Optogenetic tools for Drosophila S2 cells

Osswald M, Santos AF, Morais-de-Sá E. Light-Induced Protein Clustering for Optogenetic Interference and Protein Interaction Analysis in Drosophila S2 Cells. Biomolecules. 2019 Feb 12;9(2). pii: E61. doi: 10.3390/biom9020061. PubMed PMID: 30759894; PubMed Central PMCID: PMC6406598.
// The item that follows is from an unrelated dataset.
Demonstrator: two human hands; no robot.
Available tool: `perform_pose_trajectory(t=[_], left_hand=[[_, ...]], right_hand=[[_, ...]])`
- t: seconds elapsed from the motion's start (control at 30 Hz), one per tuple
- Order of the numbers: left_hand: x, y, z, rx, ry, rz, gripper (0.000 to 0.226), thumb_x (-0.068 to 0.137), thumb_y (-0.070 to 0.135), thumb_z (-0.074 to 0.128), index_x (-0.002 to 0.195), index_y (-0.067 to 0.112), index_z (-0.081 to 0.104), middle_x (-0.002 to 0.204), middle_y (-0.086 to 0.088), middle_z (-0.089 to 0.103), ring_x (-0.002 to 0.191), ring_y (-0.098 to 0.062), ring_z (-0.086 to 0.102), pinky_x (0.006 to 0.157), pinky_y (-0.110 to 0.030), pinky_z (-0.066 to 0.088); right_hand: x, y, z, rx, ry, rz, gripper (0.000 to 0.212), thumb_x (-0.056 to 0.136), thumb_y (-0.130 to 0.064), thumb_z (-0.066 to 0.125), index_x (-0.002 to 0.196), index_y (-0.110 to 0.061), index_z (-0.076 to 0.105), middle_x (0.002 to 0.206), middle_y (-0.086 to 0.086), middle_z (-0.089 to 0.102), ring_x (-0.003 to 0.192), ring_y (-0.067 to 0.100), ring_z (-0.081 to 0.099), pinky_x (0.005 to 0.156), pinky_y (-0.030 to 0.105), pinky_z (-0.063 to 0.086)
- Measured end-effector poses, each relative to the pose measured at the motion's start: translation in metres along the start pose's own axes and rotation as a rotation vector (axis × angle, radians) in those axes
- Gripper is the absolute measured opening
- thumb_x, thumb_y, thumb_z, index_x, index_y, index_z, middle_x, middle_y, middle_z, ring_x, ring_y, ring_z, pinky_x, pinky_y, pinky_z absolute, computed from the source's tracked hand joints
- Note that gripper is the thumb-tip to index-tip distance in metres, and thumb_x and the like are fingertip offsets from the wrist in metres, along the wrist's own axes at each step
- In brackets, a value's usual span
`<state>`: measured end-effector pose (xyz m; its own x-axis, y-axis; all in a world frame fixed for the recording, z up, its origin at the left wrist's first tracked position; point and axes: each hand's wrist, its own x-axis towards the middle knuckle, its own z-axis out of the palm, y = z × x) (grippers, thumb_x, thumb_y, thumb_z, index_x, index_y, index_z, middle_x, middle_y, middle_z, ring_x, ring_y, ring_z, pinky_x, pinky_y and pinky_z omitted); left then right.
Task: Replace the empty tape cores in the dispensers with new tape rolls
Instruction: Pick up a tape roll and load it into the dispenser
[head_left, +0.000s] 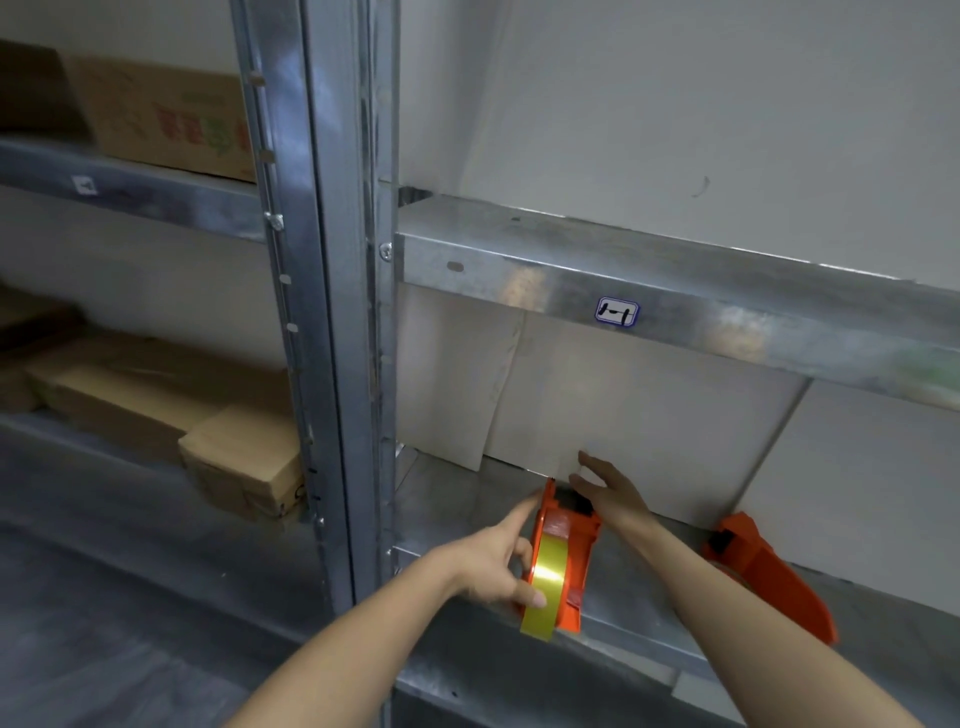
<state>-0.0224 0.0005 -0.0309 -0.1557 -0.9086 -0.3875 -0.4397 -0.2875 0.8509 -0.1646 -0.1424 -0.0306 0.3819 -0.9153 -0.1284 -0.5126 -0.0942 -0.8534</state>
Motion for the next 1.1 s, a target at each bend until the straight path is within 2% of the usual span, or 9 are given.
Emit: perform_pose_trajectory(t=[0.17,0.47,0.6,0.7,0.8,0.87,0.93,1.0,1.1], left_hand=[[0.002,-0.001,-0.001,-0.004,0.008,-0.009,0.115,0.078,0.013,0.076,0.145,0.051,-0.010,0.118,-0.004,0.058,0.111,-0.029,0.063,0.100,-0.050,0.050],[0.003,-0.003,-0.002,-0.019,-0.015,0.013,0.113,0.079,0.009,0.074,0.144,0.054,-0.007,0.106,0.002,0.059,0.113,-0.029,0.061,0.098,-0.049,0.051],[0.001,-0.009,-0.002,-0.012,-0.020,0.018,0.115,0.077,0.010,0.076,0.146,0.052,-0.007,0.097,0.003,0.058,0.110,-0.030,0.063,0.101,-0.050,0.049],[0.000,-0.010,-0.003,-0.029,-0.010,0.020,0.115,0.078,0.010,0.075,0.147,0.049,-0.008,0.100,0.000,0.060,0.106,-0.027,0.065,0.103,-0.050,0.047],[-0.001,-0.011,-0.004,-0.047,-0.009,0.033,0.113,0.078,0.008,0.074,0.145,0.053,-0.006,0.108,-0.005,0.061,0.106,-0.026,0.066,0.101,-0.050,0.049],[-0.002,-0.012,-0.004,-0.053,-0.009,0.040,0.113,0.079,0.007,0.074,0.145,0.053,-0.006,0.109,-0.007,0.060,0.105,-0.027,0.066,0.099,-0.048,0.051],[-0.003,-0.013,-0.004,-0.055,-0.001,0.045,0.113,0.079,0.006,0.073,0.146,0.051,-0.006,0.107,-0.008,0.059,0.104,-0.029,0.067,0.098,-0.047,0.052],[-0.004,-0.015,-0.004,-0.056,0.008,0.047,0.113,0.079,0.006,0.074,0.145,0.052,-0.006,0.109,-0.010,0.058,0.105,-0.030,0.066,0.098,-0.047,0.052],[-0.004,-0.017,-0.003,-0.063,0.019,0.053,0.113,0.079,0.009,0.074,0.144,0.055,-0.005,0.118,-0.015,0.058,0.106,-0.028,0.066,0.102,-0.050,0.048]], right_hand=[[0.002,0.001,-0.001,-0.030,-0.003,0.003,0.049,0.094,-0.027,0.052,0.140,-0.020,0.040,0.153,0.004,0.032,0.140,0.022,0.031,0.114,0.034,0.027],[0.003,0.002,-0.001,-0.038,-0.010,0.010,0.050,0.095,-0.029,0.050,0.142,-0.017,0.038,0.154,0.005,0.031,0.141,0.022,0.029,0.112,0.030,0.024],[0.005,0.004,-0.004,-0.008,-0.028,0.035,0.048,0.096,-0.030,0.047,0.141,-0.014,0.039,0.153,0.005,0.033,0.141,0.021,0.030,0.115,0.031,0.022],[0.007,0.004,-0.002,0.055,-0.068,0.107,0.049,0.096,-0.035,0.044,0.139,-0.010,0.043,0.150,0.009,0.038,0.137,0.024,0.037,0.117,0.036,0.026],[0.004,0.001,0.000,0.032,-0.076,0.210,0.057,0.094,-0.054,0.034,0.137,-0.020,0.045,0.143,0.009,0.047,0.126,0.029,0.049,0.102,0.043,0.045],[0.002,0.001,-0.002,-0.009,-0.026,0.229,0.063,0.093,-0.059,0.025,0.138,-0.019,0.042,0.137,0.013,0.052,0.117,0.033,0.055,0.088,0.040,0.050],[0.000,0.003,-0.006,-0.055,0.074,0.199,0.066,0.093,-0.059,0.022,0.134,-0.013,0.045,0.127,0.017,0.058,0.109,0.035,0.059,0.090,0.042,0.049],[0.000,0.006,-0.009,-0.068,0.154,0.109,0.063,0.093,-0.058,0.028,0.131,-0.013,0.049,0.129,0.014,0.059,0.113,0.033,0.058,0.099,0.044,0.045],[-0.006,0.002,-0.009,0.031,0.108,-0.044,0.044,0.093,-0.046,0.044,0.123,-0.018,0.058,0.127,0.004,0.061,0.117,0.024,0.056,0.099,0.033,0.040]])
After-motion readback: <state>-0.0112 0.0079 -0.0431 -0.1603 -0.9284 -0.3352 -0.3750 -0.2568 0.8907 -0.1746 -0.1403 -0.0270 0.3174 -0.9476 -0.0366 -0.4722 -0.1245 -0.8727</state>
Abstract: "Drosophila Schneider 2 (S2) cells are a simple and powerful system commonly used in cell biology because they are well suited for high resolution microscopy and RNAi-mediated depletion. However, understanding dynamic processes, such as cell division, also requires methodology to interfere with protein function with high spatiotemporal control. In this research study, we report the adaptation of an optogenetic tool to Drosophila S2 cells. Light-activated reversible inhibition by assembled trap (LARIAT) relies on the rapid light-dependent heterodimerization between cryptochrome 2 (CRY2) and cryptochrome-interacting bHLH 1 (CIB1) to form large protein clusters. An anti-green fluorescent protein (GFP) nanobody fused with CRY2 allows this method to quickly trap any GFP-tagged protein in these light-induced protein clusters. We evaluated clustering kinetics in response to light for different LARIAT modules, and showed the ability of GFP-LARIAT to inactivate the mitotic protein Mps1 and to disrupt the membrane localization of the polarity regulator Lethal Giant Larvae (Lgl). Moreover, we validated light-induced co-clustering assays to assess protein-protein interactions in S2 cells. In conclusion, GFP-based LARIAT is a versatile tool to answer different biological questions, since it enables probing of dynamic processes and protein-protein interactions with high spatiotemporal resolution in Drosophila S2 cells."